DIRECTIONS
In the records below, find the line with "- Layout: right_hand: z" and repeat exactly every line from it through the line with "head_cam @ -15". Pictures stay out.

*** Begin section ***

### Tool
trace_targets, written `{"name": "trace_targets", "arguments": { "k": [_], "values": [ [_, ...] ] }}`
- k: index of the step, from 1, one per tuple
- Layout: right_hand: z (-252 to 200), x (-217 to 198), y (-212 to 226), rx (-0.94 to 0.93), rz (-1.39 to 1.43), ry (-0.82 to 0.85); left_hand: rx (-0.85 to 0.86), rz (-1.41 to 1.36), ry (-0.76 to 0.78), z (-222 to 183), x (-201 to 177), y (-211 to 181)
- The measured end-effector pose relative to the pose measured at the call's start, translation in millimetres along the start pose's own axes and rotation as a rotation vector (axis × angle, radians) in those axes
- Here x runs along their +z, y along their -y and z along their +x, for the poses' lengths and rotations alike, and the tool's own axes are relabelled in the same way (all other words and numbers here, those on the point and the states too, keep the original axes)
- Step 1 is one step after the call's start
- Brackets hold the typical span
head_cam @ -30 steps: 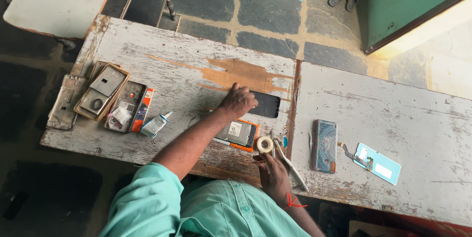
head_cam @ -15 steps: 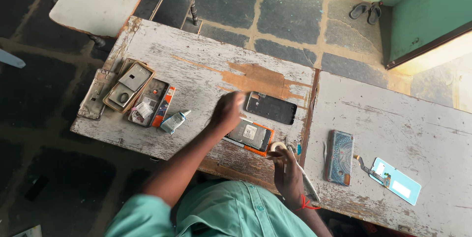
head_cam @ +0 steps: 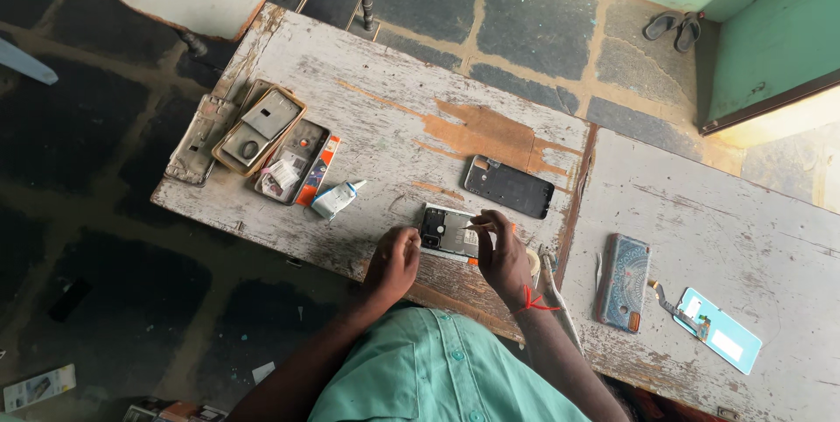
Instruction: The person removes a small component from a mobile phone chassis using a tool and by hand, handles a motherboard, and picks up a roll of tape.
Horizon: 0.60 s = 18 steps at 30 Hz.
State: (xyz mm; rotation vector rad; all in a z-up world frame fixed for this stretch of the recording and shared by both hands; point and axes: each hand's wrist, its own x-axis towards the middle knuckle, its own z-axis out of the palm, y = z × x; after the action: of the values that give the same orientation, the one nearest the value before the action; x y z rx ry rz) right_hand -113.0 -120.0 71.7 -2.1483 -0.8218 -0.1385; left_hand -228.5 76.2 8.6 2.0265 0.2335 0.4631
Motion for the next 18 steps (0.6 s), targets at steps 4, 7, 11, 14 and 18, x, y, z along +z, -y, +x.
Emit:
{"name": "trace_targets", "arguments": {
  "k": [4,7,11,14,18],
  "values": [
    [-6.2,2.5,15.7,0.099,0.066,-0.086,-0.553,-0.862,0.002,4.9,7.0,17.8],
    [-4.2,8.4,31.0,0.085,0.482,-0.193,-0.717,-1.349,-0.011,9.8,9.9,20.3],
    [-3.0,8.1,49.6,0.072,0.655,-0.153,-0.834,-1.582,0.016,22.7,8.8,10.0],
    [-2.4,9.1,56.7,0.081,0.633,-0.140,-0.833,-1.591,0.027,25.4,3.7,2.4],
    [-3.7,13.1,58.9,0.083,0.636,-0.156,-0.817,-1.528,0.059,26.5,2.5,-2.0]
  ]
}}
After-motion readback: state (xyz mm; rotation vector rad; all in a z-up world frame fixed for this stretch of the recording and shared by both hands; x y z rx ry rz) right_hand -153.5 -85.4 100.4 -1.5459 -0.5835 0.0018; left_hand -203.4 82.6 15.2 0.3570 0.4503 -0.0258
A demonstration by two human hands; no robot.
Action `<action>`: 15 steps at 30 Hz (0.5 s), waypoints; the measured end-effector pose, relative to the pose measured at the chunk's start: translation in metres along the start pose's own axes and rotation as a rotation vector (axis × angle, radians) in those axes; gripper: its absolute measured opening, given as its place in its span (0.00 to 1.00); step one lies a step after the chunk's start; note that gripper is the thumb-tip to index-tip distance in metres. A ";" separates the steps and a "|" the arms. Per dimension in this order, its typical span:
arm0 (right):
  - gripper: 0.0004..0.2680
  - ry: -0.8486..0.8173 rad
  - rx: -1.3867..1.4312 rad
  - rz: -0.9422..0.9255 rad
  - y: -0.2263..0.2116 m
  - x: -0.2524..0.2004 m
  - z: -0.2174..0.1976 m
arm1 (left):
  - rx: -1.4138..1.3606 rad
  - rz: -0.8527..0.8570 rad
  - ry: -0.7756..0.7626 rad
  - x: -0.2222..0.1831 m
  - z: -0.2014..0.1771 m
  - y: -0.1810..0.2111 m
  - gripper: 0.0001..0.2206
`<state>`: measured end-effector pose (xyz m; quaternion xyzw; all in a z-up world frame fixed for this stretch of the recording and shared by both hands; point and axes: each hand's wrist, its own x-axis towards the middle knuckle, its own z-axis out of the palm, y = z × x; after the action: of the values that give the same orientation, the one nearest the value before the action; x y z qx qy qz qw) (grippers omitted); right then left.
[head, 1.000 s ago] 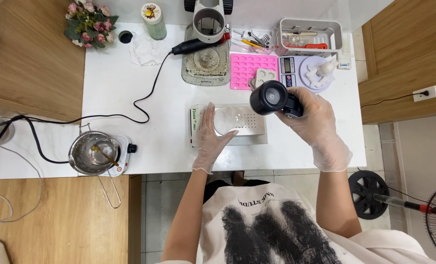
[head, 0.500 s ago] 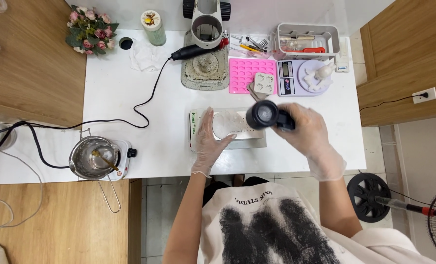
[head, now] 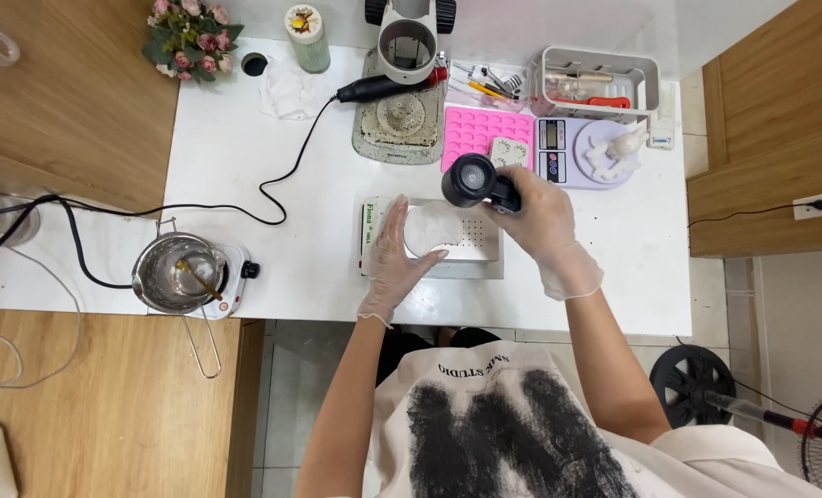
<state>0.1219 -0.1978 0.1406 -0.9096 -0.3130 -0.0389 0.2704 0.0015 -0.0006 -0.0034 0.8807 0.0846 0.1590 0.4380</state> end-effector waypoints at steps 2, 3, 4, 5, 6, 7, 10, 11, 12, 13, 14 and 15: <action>0.16 -0.018 0.026 0.062 0.002 0.001 0.006 | 0.015 -0.006 -0.021 0.001 -0.004 0.001 0.50; 0.16 -0.017 0.027 0.059 0.004 -0.004 0.005 | 0.017 -0.006 -0.018 0.002 -0.004 0.002 0.50; 0.17 -0.074 0.029 0.043 0.007 -0.009 0.003 | 0.009 -0.008 -0.021 0.002 -0.004 0.002 0.50; 0.18 -0.133 0.031 0.029 0.010 -0.015 0.002 | 0.001 -0.012 -0.024 0.002 -0.004 0.003 0.50; 0.18 -0.135 0.033 0.027 0.009 -0.015 0.001 | 0.002 -0.014 -0.023 0.001 -0.004 0.002 0.50; 0.18 -0.192 0.035 0.074 0.008 -0.014 0.000 | 0.000 -0.013 -0.018 0.002 -0.004 0.002 0.51; 0.17 -0.207 0.016 0.115 0.008 -0.004 0.004 | 0.004 -0.013 -0.015 0.002 0.000 0.001 0.51; 0.16 -0.160 0.002 0.106 0.007 0.001 0.008 | 0.017 -0.012 -0.017 0.002 0.000 0.000 0.51; 0.16 -0.163 0.004 0.104 0.005 0.004 0.008 | 0.019 -0.016 -0.016 0.000 0.000 -0.001 0.51; 0.17 -0.147 0.047 0.084 0.004 0.008 0.009 | 0.033 -0.007 -0.018 0.000 0.001 -0.003 0.51; 0.17 -0.131 0.089 0.064 0.003 0.013 0.010 | 0.047 0.002 -0.020 0.000 0.001 -0.005 0.51; 0.17 -0.130 0.091 0.062 0.004 0.012 0.008 | 0.049 0.003 -0.019 0.000 0.000 -0.005 0.51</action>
<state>0.1332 -0.1898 0.1348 -0.9062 -0.3029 0.0430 0.2918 0.0017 0.0025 -0.0067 0.8928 0.0829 0.1490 0.4169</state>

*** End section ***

SOLUTION TO THIS PROBLEM
- Layout: right_hand: z (-252 to 200), x (-217 to 198), y (-212 to 226), rx (-0.94 to 0.93), rz (-1.39 to 1.43), ry (-0.82 to 0.85); left_hand: rx (-0.85 to 0.86), rz (-1.41 to 1.36), ry (-0.76 to 0.78), z (-222 to 183), x (-201 to 177), y (-211 to 181)
- The measured end-effector pose relative to the pose measured at the call's start, translation in millimetres along the start pose's own axes and rotation as a rotation vector (axis × angle, radians) in those axes
- Here x runs along their +z, y along their -y and z along their +x, for the poses' lengths and rotations alike, and the tool's own axes are relabelled in the same way (all other words and numbers here, those on the point and the states too, keep the original axes)
- Step 1 is one step after the call's start
- Brackets hold the typical span
head_cam @ -30 steps: 
head_cam @ -15 steps: 

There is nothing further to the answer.